Report the number of lines in the data where the word "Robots" appears, and add no other text.

Saved entries:
----------------

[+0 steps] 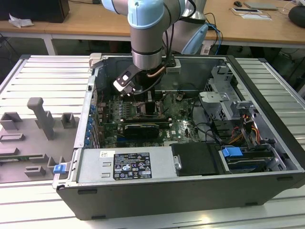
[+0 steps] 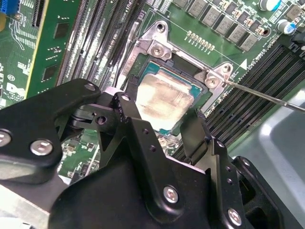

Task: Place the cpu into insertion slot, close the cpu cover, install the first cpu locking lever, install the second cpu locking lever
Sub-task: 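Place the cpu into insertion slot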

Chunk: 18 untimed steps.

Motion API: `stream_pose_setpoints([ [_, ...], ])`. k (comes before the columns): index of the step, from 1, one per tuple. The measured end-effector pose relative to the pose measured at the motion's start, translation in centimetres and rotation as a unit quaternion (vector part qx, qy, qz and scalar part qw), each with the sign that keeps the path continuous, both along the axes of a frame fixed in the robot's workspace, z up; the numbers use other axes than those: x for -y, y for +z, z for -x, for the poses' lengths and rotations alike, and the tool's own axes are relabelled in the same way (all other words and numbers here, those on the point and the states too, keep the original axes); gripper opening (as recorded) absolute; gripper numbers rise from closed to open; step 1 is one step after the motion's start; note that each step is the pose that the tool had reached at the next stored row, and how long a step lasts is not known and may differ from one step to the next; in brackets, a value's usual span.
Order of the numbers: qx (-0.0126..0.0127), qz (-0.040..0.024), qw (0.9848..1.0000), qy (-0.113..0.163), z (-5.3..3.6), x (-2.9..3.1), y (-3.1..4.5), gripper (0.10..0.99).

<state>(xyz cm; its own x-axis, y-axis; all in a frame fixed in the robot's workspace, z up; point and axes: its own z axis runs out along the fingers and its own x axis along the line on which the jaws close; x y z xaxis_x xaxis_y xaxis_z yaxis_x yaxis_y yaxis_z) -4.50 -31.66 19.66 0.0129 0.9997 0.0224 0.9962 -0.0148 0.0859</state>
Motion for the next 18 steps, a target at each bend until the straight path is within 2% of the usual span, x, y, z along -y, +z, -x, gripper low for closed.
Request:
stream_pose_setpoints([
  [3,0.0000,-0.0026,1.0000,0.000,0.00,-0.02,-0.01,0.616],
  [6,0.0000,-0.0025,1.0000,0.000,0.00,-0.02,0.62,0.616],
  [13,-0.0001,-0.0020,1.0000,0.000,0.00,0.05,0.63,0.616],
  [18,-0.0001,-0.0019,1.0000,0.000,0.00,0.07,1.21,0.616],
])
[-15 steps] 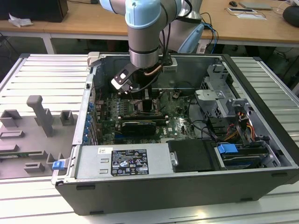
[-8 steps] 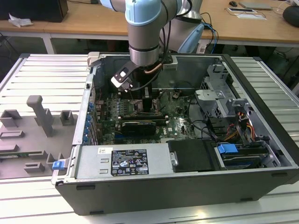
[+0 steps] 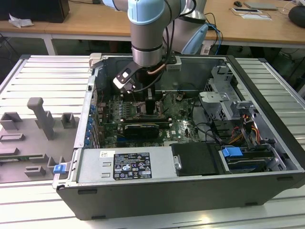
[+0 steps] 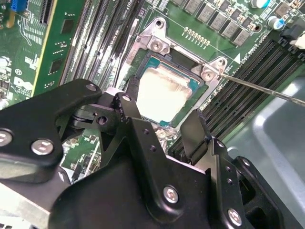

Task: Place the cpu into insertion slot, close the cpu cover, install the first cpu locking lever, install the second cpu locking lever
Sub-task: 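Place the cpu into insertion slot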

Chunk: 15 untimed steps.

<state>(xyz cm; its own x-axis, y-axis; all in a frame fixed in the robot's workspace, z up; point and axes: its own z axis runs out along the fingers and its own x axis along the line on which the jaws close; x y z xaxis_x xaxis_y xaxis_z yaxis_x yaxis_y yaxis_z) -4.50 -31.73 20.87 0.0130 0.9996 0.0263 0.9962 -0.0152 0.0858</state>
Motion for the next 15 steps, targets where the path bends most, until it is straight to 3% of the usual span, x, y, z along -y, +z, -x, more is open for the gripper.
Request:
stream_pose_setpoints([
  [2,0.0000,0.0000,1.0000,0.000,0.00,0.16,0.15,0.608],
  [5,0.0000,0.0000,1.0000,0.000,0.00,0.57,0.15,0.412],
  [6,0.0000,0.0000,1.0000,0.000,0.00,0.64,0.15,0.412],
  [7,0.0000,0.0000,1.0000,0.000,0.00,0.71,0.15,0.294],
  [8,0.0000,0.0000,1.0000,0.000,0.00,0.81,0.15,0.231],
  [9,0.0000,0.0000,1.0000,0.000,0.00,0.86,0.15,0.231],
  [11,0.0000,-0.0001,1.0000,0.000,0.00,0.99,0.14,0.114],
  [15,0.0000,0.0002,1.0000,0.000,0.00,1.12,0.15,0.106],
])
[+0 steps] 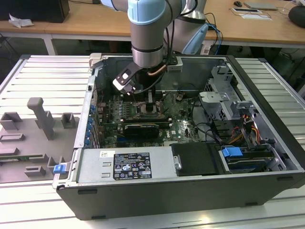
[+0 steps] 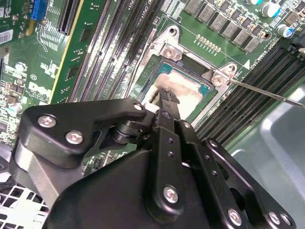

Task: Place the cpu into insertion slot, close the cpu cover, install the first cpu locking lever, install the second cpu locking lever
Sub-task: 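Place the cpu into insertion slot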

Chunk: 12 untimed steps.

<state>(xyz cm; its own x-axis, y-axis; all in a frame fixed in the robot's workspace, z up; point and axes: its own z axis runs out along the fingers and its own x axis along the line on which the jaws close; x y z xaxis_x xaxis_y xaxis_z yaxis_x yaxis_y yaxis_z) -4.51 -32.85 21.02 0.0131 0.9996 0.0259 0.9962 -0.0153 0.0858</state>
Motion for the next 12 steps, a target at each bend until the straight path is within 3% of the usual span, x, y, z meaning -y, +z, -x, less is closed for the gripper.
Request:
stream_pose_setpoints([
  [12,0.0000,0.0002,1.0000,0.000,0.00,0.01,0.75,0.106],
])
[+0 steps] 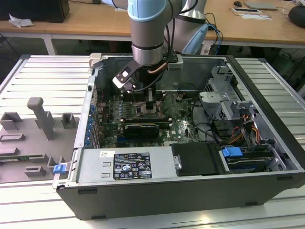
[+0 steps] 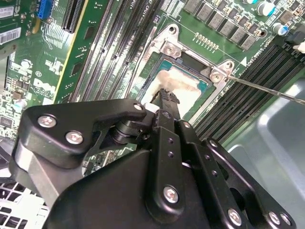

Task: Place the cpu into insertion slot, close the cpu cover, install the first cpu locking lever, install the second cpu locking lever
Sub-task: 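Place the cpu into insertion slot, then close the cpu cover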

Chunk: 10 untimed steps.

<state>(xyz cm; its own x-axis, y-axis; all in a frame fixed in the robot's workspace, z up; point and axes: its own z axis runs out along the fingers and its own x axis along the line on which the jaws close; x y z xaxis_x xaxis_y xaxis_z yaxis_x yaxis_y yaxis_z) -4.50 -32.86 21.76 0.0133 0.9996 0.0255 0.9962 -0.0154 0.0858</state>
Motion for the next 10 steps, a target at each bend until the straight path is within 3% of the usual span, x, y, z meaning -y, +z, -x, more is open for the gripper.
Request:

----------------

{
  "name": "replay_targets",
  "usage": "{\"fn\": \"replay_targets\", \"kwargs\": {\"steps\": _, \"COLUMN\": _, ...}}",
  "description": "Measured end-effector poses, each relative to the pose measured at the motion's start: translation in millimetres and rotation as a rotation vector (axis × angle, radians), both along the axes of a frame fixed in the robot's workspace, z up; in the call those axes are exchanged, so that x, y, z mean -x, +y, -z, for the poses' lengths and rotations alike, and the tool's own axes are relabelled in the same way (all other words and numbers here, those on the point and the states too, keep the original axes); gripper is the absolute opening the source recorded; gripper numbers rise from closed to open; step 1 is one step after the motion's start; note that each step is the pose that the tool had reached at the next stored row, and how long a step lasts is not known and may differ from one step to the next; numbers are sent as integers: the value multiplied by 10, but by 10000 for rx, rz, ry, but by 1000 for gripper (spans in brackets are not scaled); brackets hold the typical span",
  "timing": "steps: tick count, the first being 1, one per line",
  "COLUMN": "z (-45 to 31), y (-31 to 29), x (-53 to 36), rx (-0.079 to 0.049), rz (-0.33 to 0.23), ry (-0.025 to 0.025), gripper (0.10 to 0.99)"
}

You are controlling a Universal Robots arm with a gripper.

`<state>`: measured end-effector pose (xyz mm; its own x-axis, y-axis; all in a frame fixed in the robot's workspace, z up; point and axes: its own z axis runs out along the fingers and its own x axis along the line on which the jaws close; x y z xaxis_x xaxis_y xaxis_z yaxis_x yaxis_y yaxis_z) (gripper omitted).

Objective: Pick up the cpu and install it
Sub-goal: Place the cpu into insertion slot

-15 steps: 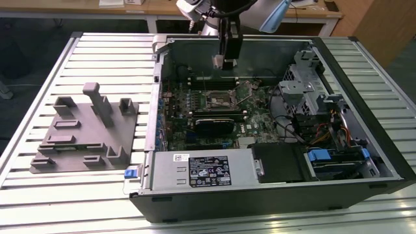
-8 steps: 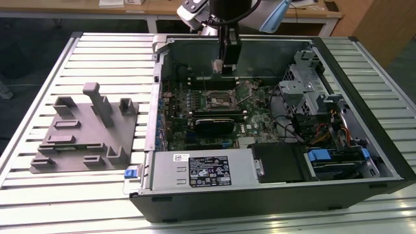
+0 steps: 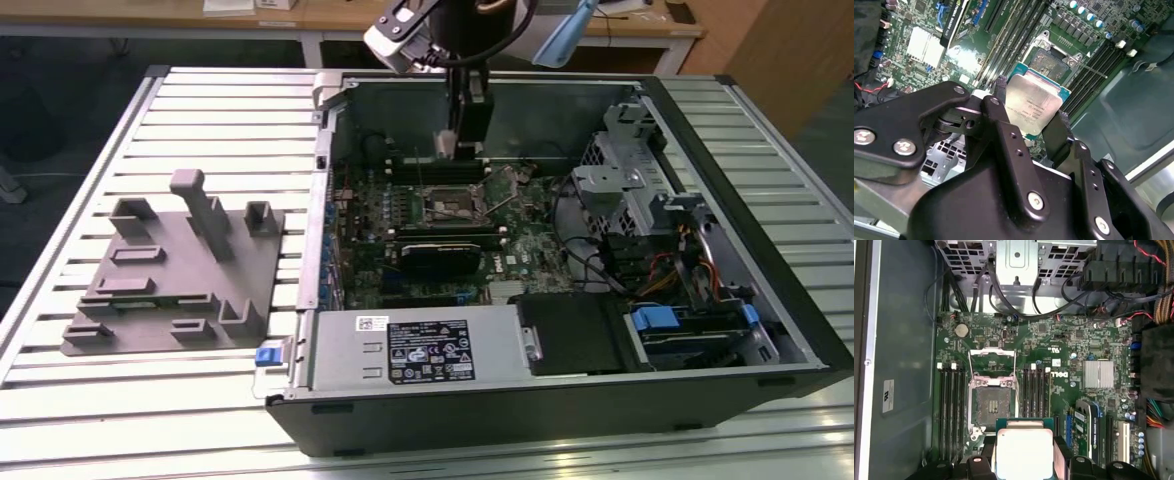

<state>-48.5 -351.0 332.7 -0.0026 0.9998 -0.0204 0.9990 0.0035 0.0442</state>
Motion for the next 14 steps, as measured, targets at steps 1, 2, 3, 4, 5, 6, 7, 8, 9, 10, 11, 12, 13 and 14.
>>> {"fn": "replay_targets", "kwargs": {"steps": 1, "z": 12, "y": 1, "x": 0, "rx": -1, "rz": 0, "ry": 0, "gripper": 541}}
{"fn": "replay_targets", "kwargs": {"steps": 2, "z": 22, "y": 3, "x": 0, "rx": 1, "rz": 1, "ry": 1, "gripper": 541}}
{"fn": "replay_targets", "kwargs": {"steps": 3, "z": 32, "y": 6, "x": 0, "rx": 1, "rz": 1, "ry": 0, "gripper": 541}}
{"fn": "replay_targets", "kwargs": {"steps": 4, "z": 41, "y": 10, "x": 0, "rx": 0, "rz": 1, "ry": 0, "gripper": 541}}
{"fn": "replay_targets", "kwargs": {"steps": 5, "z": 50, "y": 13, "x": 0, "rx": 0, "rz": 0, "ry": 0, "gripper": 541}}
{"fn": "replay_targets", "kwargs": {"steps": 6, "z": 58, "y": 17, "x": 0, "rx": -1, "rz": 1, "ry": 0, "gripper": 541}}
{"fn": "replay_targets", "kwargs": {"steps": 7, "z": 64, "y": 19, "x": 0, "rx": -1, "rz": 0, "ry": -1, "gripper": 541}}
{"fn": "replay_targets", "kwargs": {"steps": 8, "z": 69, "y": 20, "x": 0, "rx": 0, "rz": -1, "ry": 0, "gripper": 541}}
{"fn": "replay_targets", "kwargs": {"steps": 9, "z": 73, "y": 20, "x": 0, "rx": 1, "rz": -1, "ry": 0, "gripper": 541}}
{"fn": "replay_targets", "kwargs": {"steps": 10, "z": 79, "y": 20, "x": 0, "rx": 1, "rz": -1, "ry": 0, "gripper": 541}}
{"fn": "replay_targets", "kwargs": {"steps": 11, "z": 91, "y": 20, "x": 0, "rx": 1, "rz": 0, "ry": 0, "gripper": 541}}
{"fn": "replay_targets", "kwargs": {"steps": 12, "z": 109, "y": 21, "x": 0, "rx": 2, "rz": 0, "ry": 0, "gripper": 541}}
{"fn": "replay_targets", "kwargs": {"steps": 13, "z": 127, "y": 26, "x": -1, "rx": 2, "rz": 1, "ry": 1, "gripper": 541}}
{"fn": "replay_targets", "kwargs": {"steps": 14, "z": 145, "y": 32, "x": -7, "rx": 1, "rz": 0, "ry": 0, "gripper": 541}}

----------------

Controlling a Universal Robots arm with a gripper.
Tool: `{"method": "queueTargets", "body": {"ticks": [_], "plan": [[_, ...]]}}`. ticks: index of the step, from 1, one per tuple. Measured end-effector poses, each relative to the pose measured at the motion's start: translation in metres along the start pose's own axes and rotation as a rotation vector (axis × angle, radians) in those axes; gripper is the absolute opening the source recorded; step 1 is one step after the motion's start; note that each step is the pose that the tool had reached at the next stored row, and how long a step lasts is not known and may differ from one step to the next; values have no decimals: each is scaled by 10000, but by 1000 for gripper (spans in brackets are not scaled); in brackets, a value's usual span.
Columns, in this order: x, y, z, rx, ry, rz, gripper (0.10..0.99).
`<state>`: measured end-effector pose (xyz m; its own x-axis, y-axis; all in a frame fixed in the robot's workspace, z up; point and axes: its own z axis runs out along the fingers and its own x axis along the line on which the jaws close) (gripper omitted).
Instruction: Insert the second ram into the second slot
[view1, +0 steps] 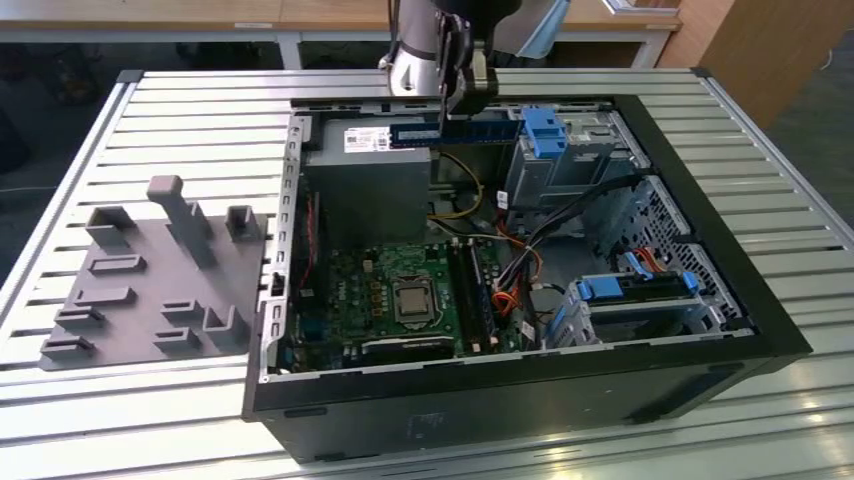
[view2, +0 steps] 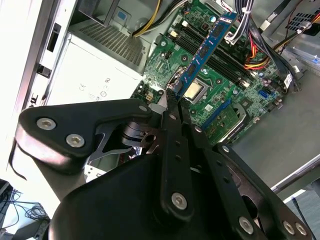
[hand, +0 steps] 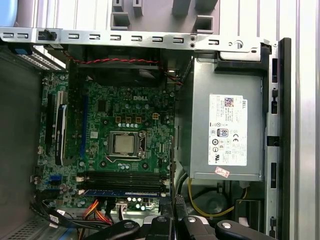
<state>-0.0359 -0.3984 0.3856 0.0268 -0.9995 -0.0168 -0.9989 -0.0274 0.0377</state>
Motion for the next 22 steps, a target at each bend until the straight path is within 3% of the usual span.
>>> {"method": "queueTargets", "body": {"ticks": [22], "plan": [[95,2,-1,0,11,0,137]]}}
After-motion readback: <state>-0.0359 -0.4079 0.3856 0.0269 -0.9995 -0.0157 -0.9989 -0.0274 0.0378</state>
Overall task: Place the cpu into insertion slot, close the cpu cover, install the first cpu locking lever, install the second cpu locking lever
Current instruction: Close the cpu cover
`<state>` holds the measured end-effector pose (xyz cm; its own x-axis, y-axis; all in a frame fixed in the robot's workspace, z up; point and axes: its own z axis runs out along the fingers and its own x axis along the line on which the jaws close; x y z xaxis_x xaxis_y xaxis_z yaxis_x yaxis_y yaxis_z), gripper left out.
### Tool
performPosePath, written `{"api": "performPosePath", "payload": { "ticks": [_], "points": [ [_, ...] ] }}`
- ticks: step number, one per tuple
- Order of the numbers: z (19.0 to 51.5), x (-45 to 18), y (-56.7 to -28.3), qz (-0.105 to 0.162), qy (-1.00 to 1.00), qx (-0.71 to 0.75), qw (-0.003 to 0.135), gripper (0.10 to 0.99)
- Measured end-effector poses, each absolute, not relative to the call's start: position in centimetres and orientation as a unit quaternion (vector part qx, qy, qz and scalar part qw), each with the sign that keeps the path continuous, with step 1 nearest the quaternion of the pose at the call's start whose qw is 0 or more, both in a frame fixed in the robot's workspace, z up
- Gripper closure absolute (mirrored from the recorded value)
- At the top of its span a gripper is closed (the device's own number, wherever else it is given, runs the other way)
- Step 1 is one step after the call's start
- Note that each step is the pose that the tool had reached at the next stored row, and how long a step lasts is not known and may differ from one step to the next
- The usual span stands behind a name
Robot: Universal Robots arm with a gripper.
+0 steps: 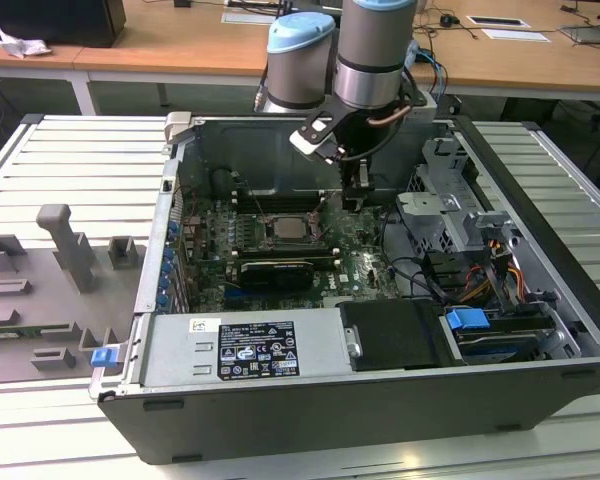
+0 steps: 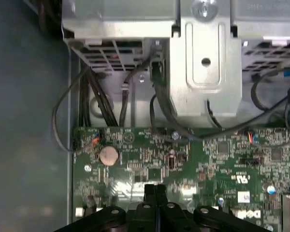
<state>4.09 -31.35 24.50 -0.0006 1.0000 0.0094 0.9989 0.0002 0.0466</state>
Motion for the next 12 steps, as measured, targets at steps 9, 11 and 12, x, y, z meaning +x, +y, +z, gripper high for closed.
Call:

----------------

*Your response:* 3